The Zack Greinke signing highlighted Arizona’s busy 2016 offseason, coming off three dominant seasons with the division-rival Dodgers. Yet the former Cy Young winner struggled with his new team, who posted a 4.37 ERA over 158.2 innings while missing all of July with an oblique injury. While it will be harder for the 33-year-old to produce sub-2.00 ERA seasons in the hitter-friendly Chase Field, Greinke is almost certain to improve this season as he has yet to show any issues with his velocity. Shelby Miller was another major offseason move that didn’t pan out, who went 3-12 with an abysmal 6.15 ERA in 20 starts and eventually found himself in Triple-A. Things couldn’t have gone much worse for the now 26-year-old, who had put up ace-caliber numbers in Atlanta just a season ago that garnered the enormous package it took to acquire him. Even if he doesn’t completely iron out his mechanics, it’s hard to imagine Miller performing any worse than he did last season.

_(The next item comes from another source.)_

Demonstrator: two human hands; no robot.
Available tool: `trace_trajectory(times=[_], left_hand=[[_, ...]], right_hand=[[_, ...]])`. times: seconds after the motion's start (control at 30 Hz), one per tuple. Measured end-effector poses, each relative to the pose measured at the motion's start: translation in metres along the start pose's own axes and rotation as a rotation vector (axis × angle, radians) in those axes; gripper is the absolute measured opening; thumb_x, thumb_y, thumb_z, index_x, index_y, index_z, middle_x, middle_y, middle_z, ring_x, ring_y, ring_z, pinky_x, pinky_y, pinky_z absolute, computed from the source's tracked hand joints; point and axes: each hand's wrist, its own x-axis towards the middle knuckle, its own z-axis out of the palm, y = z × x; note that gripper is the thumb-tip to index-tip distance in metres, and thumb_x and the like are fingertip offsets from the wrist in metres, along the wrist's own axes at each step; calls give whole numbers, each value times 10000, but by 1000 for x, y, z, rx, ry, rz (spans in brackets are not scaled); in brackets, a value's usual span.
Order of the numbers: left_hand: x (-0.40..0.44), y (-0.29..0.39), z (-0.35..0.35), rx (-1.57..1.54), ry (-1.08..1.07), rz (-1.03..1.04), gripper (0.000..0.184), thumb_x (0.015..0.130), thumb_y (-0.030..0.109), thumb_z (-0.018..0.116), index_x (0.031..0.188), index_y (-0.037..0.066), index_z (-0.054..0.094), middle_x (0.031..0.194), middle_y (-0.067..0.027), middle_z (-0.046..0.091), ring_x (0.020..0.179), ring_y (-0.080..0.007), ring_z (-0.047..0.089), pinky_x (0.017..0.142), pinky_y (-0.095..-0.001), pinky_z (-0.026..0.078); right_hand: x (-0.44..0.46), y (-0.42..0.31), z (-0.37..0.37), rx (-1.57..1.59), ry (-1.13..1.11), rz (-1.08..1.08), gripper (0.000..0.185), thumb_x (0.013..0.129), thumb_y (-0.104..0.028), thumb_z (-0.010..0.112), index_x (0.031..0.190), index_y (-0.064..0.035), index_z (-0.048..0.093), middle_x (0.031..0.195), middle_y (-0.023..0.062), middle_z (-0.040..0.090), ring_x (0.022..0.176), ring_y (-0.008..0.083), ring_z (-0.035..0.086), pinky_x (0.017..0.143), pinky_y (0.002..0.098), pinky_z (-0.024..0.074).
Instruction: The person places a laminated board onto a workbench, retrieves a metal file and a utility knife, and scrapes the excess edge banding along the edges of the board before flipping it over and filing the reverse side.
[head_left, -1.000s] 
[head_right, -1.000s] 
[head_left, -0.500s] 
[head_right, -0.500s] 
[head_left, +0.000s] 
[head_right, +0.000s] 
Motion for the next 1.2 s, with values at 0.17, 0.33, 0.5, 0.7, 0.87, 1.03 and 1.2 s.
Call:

Robbie Ray also found his mechanics out of whack last season, finishing the year with an 8-15 record with a 4.90 ERA over 174.1 innings. The 25-year-old Ray did strike out a ton of batters with his 11.25 K/9 ranking second in all of baseball, and must focus on not letting these strikes hang over the plate to lower his ERA. Tajuan Walker is the only new addition to the rotation, who never quite met the high expectations he had in Seattle as their 2010 first round pick. The 24-year-old Walker will get a fresh start in Arizona, who biggest struggle has been durability in his first two seasons as a full-time starter. Walker will be under a lot less pressure in the middle of their rotation, which could help the young righty finally develop into the top of the rotation pitcher he has the stuff to be.
Patrick Corbin was once thought to be their ace of the future after a dominant 2013 season, but now finds himself at the back of their rotation. He has failed to return to his old-self after undergoing Tommy John surgery in March of 2014, and his struggles would hit an all-time low despite staying healthy last season. He would go 4-12 with a 5.58 ERA in 16 starts but would perform much better after moving to the bullpen, posting a 2.70 ERA as a reliever over 23.1 innings pitched. The D’backs still view Corbin as a starter, but he will have to show signs of his old self to fight off Archie Bradley for a rotation spot. Although he has struggled in limited MLB experience Arizona still has high expectations for the 25-year-old Bradley, who is expected to begin the season in the bullpen.
Fernando Rodney will close games for the club at 40 years of age, who joins the team coming off a season where he saved 25 games for the Padres and Marlins. Most of this success came with the Padres, going a perfect 17/17 in save opportunities while posting a microscopic 0.31 ERA. He would struggle mightily after joining the Marlins, which raises questions about the veteran’s durability. *
Bottom Line: On paper, the Diamondbacks have the talent to be in the Wild Card mix, who will need some of their acquisitions from last season to bounce back if they want to compete this season.